KH Muhammad Nuh MSP: MUI, Rumah Besar Umat Islam

Sejarah dan Peran MUI dalam Kehidupan Beragama di Indonesia

Pada 26 Juli 2025, Majelis Ulama Indonesia (MUI) genap berusia 50 tahun. Sejak didirikan, MUI telah menjadi lembaga yang memiliki peran penting dalam memandu kehidupan beragama dan berbangsa di Indonesia. Awalnya, MUI dipimpin oleh Buya Hamka, seorang tokoh ternama yang dikenal dengan pemikiran dan kepemimpinan yang visioner.

Selama masa pemerintahan Soeharto, MUI menghadapi tantangan besar karena pola kepemimpinan yang militeristik serta adanya kepentingan politik dari pemerintah. Banyak orang khawatir bahwa MUI hanya akan menjadi alat untuk membenarkan kebijakan pemerintah. Namun, keyakinan tersebut tidak terbukti. MUI tetap menjaga kemandiriannya sebagai lembaga yang mewakili suara umat Islam dan memberikan panduan berdasarkan prinsip-prinsip agama.

Read More

Salah satu peristiwa penting dalam sejarah MUI adalah ketika Buya Hamka harus mundur dari jabatan ketua setelah muncul polemik terkait fatwa MUI yang melarang umat Islam mengikuti perayaan Natal. Fatwa ini menimbulkan dinamika yang cukup signifikan, sehingga Buya Hamka memutuskan untuk mengundurkan diri sebagai bentuk tanggung jawab atas keputusan yang diambil.

Di tengah berbagai peristiwa penting, MUI juga aktif dalam menghadapi isu-isu yang berkaitan dengan kehidupan beragama. Contohnya pada tahun 1980-an, seorang akademisi dari Universitas Brawijaya Malang, Prof Tri Susanto, melakukan survei di beberapa swalayan. Hasil survei menunjukkan bahwa ada makanan dan minuman yang tidak mencantumkan informasi halal. Dari situasi ini, MUI langsung merespons dengan mendorong pemerintah untuk segera membuat regulasi yang mengatur penggunaan label halal.

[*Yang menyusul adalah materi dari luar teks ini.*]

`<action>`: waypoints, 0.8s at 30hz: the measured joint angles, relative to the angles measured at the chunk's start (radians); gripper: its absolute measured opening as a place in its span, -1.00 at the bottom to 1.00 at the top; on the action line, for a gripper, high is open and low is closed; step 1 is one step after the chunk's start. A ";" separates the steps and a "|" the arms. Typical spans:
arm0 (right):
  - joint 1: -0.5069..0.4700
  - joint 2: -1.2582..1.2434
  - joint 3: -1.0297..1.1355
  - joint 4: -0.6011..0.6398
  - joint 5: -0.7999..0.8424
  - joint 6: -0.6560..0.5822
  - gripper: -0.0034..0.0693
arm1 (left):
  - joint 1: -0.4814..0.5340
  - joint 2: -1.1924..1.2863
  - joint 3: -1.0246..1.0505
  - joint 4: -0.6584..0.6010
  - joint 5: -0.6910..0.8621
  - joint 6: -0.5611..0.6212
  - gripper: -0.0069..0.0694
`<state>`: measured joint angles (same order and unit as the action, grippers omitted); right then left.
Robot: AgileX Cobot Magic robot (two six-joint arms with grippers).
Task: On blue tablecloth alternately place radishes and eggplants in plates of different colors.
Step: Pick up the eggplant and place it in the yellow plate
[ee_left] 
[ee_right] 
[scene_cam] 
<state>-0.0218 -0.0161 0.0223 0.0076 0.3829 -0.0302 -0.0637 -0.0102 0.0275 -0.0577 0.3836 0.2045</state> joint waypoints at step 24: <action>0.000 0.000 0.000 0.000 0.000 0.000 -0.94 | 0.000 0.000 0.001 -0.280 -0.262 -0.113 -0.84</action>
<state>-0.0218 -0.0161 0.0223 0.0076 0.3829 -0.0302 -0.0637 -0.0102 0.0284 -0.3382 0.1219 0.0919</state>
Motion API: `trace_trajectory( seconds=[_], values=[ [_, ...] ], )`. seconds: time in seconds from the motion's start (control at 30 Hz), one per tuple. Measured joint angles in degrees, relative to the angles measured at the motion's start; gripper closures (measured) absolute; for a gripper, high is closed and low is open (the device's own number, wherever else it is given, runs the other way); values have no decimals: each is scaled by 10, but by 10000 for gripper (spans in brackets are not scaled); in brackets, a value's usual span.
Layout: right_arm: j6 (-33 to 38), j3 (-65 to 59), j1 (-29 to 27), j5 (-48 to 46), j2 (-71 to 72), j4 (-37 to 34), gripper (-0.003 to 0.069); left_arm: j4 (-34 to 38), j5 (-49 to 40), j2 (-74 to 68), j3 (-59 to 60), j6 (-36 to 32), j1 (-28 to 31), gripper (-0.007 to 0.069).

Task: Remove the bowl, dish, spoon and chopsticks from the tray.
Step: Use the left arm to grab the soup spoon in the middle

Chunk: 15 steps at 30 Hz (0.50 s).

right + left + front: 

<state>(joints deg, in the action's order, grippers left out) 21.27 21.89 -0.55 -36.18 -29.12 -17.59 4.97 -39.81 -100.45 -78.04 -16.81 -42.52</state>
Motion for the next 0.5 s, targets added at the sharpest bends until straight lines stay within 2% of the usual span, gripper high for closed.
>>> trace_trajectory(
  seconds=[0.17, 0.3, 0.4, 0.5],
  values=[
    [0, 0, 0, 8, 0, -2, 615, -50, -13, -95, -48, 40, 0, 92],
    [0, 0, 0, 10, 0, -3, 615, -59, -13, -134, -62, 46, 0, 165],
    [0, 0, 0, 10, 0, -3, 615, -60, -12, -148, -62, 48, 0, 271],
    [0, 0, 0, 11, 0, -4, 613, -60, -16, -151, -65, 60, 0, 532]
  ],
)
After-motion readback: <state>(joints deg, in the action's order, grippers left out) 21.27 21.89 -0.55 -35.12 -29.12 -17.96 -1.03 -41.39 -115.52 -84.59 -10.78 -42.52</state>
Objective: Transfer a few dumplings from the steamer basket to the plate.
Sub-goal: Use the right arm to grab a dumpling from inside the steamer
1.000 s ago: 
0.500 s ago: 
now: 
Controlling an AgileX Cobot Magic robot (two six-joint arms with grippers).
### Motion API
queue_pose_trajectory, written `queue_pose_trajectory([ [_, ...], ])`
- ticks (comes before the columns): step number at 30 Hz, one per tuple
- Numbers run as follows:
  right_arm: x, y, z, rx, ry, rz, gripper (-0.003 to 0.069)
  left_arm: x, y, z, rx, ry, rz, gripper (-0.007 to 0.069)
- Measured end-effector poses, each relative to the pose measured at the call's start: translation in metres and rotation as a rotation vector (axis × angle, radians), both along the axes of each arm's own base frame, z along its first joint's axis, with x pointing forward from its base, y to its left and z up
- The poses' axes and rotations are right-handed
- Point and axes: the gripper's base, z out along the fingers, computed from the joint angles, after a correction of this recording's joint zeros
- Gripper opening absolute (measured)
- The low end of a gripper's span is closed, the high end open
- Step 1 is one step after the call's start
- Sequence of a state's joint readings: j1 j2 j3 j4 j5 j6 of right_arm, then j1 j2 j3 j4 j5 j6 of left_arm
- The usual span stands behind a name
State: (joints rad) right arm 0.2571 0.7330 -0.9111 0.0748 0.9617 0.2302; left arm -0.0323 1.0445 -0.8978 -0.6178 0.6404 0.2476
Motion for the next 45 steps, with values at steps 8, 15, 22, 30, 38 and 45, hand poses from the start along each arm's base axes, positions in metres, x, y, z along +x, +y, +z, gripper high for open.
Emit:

Dalam konteks yang lebih luas, MUI menjadi rumah besar bagi umat Islam di Indonesia. Lembaga ini menjadi forum pertemuan, pemersatu, dan penyeimbang dalam berbagai peristiwa yang terjadi di negeri ini. Selain itu, MUI juga bertindak sebagai penjaga akidah umat Islam. Hal ini dibuktikan dengan fatwa MUI yang melarang ajaran Syiah di Indonesia karena dianggap tidak sesuai dengan ajaran Ahlu Sunnah Wal Jamaah.

Toleransi antar umat beragama juga menjadi salah satu perhatian utama MUI. Lembaga ini aktif dalam mendukung kerukunan antar umat beragama, baik melalui partisipasi dalam acara-acara yang diselenggarakan pemerintah maupun melalui berbagai inisiatif lainnya. MUI menunjukkan komitmen kuat untuk menjaga harmoni dalam masyarakat yang majemuk.

Sejarah MUI mencerminkan perjalanan panjang dalam membentuk identitas dan nilai-nilai keislaman yang relevan dengan kondisi sosial dan politik Indonesia. Dengan dedikasi dan visi yang jelas, MUI terus berperan sebagai institusi yang mampu menghadapi tantangan dan menjaga stabilitas dalam kehidupan beragama.